■ **Problem statement**:
I need every line that includes the word "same" copied from the material.

Records provided: Begin

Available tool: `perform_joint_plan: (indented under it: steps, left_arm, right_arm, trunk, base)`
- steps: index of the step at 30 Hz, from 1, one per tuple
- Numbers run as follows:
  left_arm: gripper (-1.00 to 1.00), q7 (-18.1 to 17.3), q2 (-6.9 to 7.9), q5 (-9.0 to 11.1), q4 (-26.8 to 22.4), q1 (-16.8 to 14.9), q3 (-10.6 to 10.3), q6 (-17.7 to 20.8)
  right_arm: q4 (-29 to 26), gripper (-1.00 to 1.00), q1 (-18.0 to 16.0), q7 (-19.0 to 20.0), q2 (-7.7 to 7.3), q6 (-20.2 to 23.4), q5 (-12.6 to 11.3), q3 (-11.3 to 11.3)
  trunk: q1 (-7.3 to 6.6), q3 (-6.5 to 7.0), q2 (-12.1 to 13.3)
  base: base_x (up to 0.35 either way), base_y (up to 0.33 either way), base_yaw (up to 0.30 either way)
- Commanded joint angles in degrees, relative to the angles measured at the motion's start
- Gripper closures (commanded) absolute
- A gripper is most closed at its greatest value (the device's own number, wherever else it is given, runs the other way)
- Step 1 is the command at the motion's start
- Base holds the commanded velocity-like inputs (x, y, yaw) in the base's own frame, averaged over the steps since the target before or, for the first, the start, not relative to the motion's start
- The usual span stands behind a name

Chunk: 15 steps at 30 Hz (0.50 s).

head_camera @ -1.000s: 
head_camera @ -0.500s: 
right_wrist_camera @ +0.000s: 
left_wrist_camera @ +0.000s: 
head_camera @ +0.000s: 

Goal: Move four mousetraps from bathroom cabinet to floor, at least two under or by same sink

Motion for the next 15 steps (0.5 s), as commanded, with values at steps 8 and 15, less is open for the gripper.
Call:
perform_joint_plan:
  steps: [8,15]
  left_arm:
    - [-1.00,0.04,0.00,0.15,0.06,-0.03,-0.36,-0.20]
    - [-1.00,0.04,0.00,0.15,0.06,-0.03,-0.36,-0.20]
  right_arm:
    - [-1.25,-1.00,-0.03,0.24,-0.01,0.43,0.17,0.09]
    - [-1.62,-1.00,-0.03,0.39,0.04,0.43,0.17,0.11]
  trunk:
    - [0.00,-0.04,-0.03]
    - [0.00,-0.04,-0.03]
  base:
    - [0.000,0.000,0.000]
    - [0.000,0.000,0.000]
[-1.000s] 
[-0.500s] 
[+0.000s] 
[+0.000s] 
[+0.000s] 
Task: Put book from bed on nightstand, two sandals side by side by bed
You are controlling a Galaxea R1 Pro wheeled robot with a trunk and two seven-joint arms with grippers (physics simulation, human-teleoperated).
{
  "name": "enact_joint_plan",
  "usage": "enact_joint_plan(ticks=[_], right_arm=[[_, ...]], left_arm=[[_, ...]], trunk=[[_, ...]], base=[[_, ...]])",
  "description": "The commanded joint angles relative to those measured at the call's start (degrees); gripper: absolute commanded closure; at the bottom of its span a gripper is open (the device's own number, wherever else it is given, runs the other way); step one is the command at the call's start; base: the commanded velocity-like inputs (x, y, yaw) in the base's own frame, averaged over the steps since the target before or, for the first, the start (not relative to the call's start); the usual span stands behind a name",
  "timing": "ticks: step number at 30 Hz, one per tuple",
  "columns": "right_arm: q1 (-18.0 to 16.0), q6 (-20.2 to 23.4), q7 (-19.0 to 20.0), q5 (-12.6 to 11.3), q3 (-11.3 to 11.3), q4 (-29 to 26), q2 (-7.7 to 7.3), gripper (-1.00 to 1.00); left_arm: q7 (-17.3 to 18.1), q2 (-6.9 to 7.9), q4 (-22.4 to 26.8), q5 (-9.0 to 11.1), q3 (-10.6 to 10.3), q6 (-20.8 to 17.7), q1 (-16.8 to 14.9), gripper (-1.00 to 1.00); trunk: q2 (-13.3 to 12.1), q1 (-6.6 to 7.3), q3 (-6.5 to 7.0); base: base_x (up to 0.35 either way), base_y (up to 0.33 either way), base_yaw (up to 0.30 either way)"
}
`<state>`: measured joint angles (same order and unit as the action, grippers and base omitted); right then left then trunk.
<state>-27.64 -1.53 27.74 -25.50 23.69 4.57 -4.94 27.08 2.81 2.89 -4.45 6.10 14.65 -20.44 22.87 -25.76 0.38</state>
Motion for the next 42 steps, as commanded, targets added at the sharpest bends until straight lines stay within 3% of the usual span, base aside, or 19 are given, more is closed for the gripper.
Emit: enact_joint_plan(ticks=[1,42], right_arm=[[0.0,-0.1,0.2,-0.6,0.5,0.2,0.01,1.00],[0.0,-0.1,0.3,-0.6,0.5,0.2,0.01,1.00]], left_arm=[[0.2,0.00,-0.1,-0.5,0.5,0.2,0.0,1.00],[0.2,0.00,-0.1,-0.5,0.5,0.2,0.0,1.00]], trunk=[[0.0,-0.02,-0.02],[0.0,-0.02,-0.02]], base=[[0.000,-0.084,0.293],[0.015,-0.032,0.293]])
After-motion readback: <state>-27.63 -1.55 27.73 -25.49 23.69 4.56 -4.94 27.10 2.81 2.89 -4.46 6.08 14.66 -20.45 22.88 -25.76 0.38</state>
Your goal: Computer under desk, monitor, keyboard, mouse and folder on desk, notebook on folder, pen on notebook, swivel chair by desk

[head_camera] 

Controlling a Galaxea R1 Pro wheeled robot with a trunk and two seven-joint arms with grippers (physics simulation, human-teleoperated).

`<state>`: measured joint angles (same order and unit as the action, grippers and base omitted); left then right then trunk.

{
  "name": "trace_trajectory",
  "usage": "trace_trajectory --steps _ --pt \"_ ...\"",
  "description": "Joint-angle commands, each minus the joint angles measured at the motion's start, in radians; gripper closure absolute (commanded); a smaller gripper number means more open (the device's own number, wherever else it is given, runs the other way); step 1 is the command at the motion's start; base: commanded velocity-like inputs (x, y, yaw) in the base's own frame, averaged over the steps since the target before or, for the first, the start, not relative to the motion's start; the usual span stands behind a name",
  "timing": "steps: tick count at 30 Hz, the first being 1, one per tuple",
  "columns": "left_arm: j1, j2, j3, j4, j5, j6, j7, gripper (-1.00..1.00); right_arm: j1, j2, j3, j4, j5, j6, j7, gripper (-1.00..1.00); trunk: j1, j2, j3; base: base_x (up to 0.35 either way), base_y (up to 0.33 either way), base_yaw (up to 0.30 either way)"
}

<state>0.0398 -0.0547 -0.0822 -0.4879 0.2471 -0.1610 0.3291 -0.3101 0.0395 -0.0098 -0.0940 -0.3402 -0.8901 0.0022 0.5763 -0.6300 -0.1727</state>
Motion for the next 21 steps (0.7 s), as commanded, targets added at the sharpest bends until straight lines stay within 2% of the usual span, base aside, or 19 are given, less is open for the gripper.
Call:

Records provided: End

■ **Answer to this problem**:
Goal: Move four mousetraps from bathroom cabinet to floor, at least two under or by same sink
`<state>`: measured joint angles (same order and unit as the action, grippers and base omitted); right then left then trunk.
`<state>`: measured joint angles (same order and unit as the action, grippers and base omitted); left then right then trunk.

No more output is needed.